Mandato da Il Riformista Sabato, 03 May 2003, 01:20 uur.
Ancora ricordo il luglio del 1948 - Il Riformista
Mai come in questo Primo Maggio il sindacato si presenta diviso davanti ai lavoratori e al paese, e con la prospettiva del referendum sull'art. 18 che certamente acuirà la separazione. Credo di essere ormai uno dei pochi sopravvissuti di coloro che, nel luglio 1948, nella mensa della Cgil, parteciparono al Comitato Direttivo che sanzionò la rottura dell'unità. Anche allora vi fu chi pensava che la Cgil, senza il "freno" dei sindacalisti bianchi, dei democristiani, potesse camminare più spedita, e chi, come Di Vittorio, pensava esattamente il contrario. Ne ricordo ancora oggi il volto scuro e gli occhi pensosi.
Infatti tutto diventò più difficile.
Ma in quegli anni si ruppe il fronte antifascista, si consumò la divisione del mondo che per tanto tempo conobbe la guerra fredda. Nonostante tutto, tra la fine degli anni sessanta e l'inizio dei settanta, l'unità sembrò vicina.
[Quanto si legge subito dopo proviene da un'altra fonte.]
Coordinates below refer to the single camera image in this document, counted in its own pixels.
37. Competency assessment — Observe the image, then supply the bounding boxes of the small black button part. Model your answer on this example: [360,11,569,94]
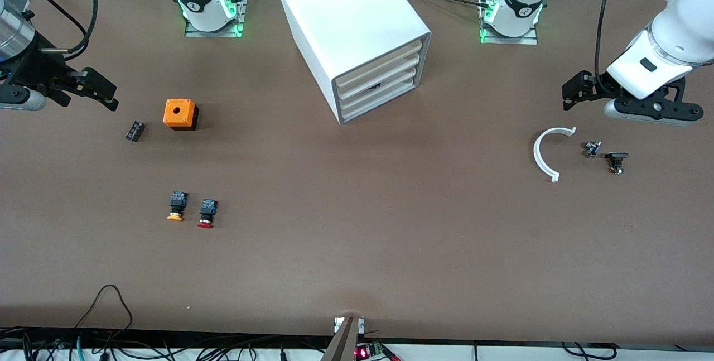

Poi i rapporti si complicarono (penso al decreto sulla scala mobile) ma mai come oggi. Oggi che non ci sono più i vecchi steccati politici e ideologici, oggi che dovrebbe essere più facile trovare l'unità, c'è la rottura più profonda. Perché? Non è questo il giorno e il momento per interrogarsi?